The FSA’s long awaited policy decision on the controversial CP 12/19 consultation paper is due out in April 2013. The basic premise of the paper – which was released in August last year – is a ban on the promotion of unregulated collective investment schemes (UCIS) and close substitutes to ordinary retail investors in the UK.
Through research, the FSA found that some investors were being exposed to unreasonable levels of risk, so the proposal is to restrict the marketing of certain products, which they deem to be non-mainstream pooled investments (“NMPI”) to “high net worth” or “sophisticated” Investors.
Originally, the FSA implied that Enterprise Investment Schemes (EISs), Venture Capital Trusts (VCTs), Real Estate Investment Trusts (“REITS”) and some Exchange Traded Funds (“ETFs”) would fit within the definition of (“NMPI”). However, the FSA this week announced that it no longer expects to include VCTs, REITS and some ETFs in the definition of NMPI and that EIS is under review.
EIS Expert Comment:
Dermot Campbell, managing partner, Kuber Ventures comments on why continuing to consider EIS within this legislation is going to cause confusion, a closed market and ultimately open it up to the threat of mis-selling.
Dermot Campbell said:
“The raison d’etre behind EIS is to stimulate the flow of private funds into the SME sector. If they are categorised as NMPIs the market will shrink and this source of private capital will simply dry up, further paralysing economic growth.
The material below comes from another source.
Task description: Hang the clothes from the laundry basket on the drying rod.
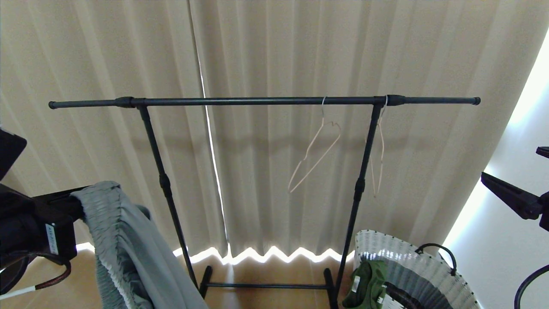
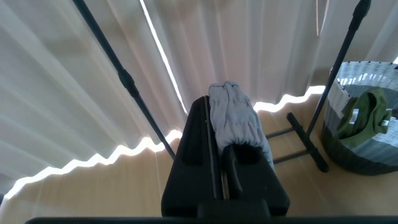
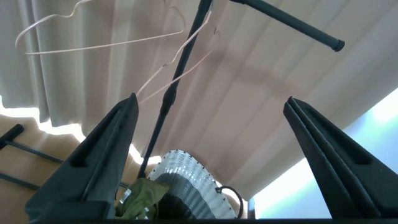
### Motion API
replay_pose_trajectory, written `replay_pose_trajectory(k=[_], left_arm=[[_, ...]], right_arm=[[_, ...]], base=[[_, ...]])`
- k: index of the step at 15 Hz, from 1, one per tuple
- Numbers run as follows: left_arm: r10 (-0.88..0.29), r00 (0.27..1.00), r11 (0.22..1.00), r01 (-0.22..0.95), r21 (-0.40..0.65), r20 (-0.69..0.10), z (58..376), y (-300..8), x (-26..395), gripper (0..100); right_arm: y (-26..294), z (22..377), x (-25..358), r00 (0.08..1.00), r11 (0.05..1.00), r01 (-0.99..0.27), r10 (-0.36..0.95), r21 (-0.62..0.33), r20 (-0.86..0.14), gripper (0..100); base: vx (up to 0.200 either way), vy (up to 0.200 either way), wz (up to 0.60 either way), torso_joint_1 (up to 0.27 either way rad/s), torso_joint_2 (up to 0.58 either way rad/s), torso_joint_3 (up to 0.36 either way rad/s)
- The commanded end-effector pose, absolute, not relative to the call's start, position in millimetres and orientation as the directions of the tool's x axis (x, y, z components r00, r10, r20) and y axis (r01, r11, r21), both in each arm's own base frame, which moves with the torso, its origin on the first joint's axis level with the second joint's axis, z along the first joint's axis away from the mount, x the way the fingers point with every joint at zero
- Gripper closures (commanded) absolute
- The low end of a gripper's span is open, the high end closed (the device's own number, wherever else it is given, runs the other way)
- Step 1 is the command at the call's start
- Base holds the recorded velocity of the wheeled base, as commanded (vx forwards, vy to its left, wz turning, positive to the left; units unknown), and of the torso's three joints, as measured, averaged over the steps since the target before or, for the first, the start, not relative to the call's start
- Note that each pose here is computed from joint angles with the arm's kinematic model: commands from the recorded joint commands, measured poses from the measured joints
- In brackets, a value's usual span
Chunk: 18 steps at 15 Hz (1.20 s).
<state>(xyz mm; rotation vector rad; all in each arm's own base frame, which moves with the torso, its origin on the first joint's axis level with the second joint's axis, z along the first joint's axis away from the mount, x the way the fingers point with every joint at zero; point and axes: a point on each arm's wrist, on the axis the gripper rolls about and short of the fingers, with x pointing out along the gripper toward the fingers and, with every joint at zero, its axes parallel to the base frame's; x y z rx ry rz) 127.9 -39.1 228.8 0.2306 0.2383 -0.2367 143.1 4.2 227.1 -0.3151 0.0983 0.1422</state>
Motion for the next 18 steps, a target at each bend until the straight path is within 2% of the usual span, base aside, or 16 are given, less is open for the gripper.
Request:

“We are living in a time when small businesses find it difficult to borrow from the banks, when Government lending schemes appear to be having little impact and at a time when the economy needs a much needed injection of capital.
“Limiting the effectiveness and accessibility of EIS products to investors is not only detrimental to small businesses but could have far reaching consequences to the underlying strength of our economy for years to come.”
But the really worrying aspect of CP 12/19…
“If legislation drives EIS investment into the shadows, a number of non-regulated distribution companies will emerge, which can legally promote complex investments under the PCIS Order (Promotion of Collective Investment Schemes) or the FPO (Financial Promotions Order).
“These two pieces of legislation allow firms to promote investments to HNWIs, or ‘sophisticated’ investors without being regulated and with no requirement for them to have PI insurance.
“Simply put, if the FSA chooses to go down this route, they will not be banning the promotion of UCIS or NMPI, but simply refusing to regulate it. This leaves the HNWI without a safety net, instead leaving them to fend for themselves.
“If the FSA pushes ahead with its policy as set out in the consultation paper, the outcome will be that many regulated advisers will stop promoting these investments completely, because of the heavy cost of PI insurance and problems fulfilling their regulatory obligations. This will accelerate an explosion in unregulated distribution channels.
“At a time when everyone is acutely aware of mis-selling financial products, we stand on a precipice, where the decisions taken now will govern the future for EIS investments.Â
“We believe this a step back into the pre-regulation dark ages but in an era when financial products are significantly more complex and potentially dangerous. RDR addressed all the issues associated with unqualified salesmen pushing complex and risk laden products to unsuitable investors.
“CP 12/19 – if given the green light as it stands – could start to undo the good that RDR has done. The FSA needs to focus on drafting effective legislation to regulate advice and be mindful of throwing thousands of investors to the dogs.”